Data section START

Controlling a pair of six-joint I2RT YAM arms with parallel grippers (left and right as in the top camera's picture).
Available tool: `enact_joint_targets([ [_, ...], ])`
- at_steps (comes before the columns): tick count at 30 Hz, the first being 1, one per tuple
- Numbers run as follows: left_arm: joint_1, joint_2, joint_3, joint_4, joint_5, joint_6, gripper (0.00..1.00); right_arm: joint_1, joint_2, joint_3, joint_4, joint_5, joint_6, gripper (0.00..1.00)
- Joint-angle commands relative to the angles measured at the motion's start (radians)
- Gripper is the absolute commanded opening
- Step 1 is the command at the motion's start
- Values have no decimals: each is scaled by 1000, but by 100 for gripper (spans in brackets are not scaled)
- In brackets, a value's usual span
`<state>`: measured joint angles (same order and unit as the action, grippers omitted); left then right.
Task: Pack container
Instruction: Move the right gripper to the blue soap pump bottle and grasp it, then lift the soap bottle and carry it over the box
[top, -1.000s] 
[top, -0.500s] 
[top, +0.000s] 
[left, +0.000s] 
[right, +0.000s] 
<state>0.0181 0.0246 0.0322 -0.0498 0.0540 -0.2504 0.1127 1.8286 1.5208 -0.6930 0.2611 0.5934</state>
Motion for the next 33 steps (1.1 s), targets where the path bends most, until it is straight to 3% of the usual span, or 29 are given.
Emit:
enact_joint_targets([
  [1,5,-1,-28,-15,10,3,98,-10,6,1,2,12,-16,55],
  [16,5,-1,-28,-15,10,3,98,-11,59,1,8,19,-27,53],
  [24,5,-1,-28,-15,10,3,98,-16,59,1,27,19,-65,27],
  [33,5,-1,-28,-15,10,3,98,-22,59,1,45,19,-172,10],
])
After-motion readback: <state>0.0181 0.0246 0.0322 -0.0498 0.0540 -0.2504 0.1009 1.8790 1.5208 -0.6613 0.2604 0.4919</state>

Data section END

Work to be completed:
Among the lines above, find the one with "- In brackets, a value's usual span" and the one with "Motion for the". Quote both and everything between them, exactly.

Solution for this problem:
- In brackets, a value's usual span
`<state>`: measured joint angles (same order and unit as the action, grippers omitted); left then right.
Task: Pack container
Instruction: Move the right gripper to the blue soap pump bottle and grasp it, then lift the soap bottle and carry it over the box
[top, -1.000s] 
[top, -0.500s] 
[top, +0.000s] 
[left, +0.000s] 
[right, +0.000s] 
<state>0.0181 0.0246 0.0322 -0.0498 0.0540 -0.2504 0.1127 1.8286 1.5208 -0.6930 0.2611 0.5934</state>
Motion for the next 33 steps (1.1 s), targets where the path bends most, until it is straight to 3% of the usual span, or 29 are given.

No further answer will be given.